Cybersecurity researchers are sounding the alarm over a fast-growing ransomware operation called Warlock. According to a detailed report by Sophos, this group—also tracked as Gold Salem by Sophos and Storm-2603 by Microsoft—has quickly gained notoriety in the cybercrime world.

Sophos warns that Warlock “could be the most worrying new strain” in recent years. Since first being detected in March 2025, the group has breached more than 60 organizations. What makes the campaign particularly concerning is not just the number of victims but also the group’s sophistication. In just months, Warlock has successfully exploited SharePoint vulnerabilities using a custom ToolShell chain, leveraged legitimate tools like Velociraptor for covert tunneling, deployed Mimikatz for credential theft, and used PsExec/Impacket and GPOs to spread ransomware payloads.

The attackers have also acquired exploits and stolen access credentials from underground forums, despite having no prior public presence.

Attribution, however, remains uncertain. While Microsoft describes Warlock as a “China-based actor,” Sophos believes the evidence is inconclusive. What is clear is that the group has targeted diverse industries and countries worldwide—while deliberately avoiding Russian and Chinese organizations.

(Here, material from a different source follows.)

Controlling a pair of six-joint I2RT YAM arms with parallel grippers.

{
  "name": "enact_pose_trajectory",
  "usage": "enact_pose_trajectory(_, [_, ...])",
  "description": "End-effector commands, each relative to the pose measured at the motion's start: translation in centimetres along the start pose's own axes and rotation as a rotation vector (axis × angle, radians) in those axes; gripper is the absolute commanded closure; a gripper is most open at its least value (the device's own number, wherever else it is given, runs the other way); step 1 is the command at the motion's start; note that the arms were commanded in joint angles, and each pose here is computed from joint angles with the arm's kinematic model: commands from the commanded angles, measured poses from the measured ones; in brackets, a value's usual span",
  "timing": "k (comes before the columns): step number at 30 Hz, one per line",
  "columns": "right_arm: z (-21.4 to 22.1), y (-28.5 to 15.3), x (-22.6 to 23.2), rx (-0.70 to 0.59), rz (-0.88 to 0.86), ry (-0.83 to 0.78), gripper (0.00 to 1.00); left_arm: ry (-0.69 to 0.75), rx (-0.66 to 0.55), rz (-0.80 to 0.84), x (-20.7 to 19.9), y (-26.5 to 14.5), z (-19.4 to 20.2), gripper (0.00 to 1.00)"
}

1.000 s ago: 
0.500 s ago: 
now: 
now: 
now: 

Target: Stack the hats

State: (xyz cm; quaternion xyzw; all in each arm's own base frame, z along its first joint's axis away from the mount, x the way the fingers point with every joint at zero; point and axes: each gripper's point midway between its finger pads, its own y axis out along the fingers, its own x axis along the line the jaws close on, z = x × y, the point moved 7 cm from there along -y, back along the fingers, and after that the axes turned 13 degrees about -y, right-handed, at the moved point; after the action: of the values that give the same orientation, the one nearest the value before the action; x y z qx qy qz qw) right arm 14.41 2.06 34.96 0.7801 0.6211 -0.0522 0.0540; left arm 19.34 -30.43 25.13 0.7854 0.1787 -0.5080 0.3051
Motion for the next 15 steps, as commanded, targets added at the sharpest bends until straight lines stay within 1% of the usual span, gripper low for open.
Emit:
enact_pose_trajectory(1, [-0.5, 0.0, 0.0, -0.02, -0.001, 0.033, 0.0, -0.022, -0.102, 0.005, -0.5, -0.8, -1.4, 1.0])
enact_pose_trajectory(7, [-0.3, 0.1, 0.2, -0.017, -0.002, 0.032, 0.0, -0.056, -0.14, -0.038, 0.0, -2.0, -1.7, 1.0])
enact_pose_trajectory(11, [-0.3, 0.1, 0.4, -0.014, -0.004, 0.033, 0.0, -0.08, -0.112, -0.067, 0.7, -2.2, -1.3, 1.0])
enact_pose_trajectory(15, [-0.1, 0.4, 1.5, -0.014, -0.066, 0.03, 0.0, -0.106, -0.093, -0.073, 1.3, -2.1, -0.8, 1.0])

One exception stands out: a single Russian company has recently been listed on Warlock’s data leak site. Sophos suggests this points to the group operating outside Russia’s jurisdiction or sphere of influence. Out of more than 60 known victims, the group claims to have sold stolen data from 27 of them (around 45%) to private buyers. Interestingly, only 32% of cases involved public data leaks, which could imply that the remainder either paid ransoms or had their data traded discreetly.

Still, Sophos cautions that Warlock’s claims may be inflated or fabricated. As the report notes, ransomware operators often exaggerate their impact to appear more dangerous and enhance their credibility.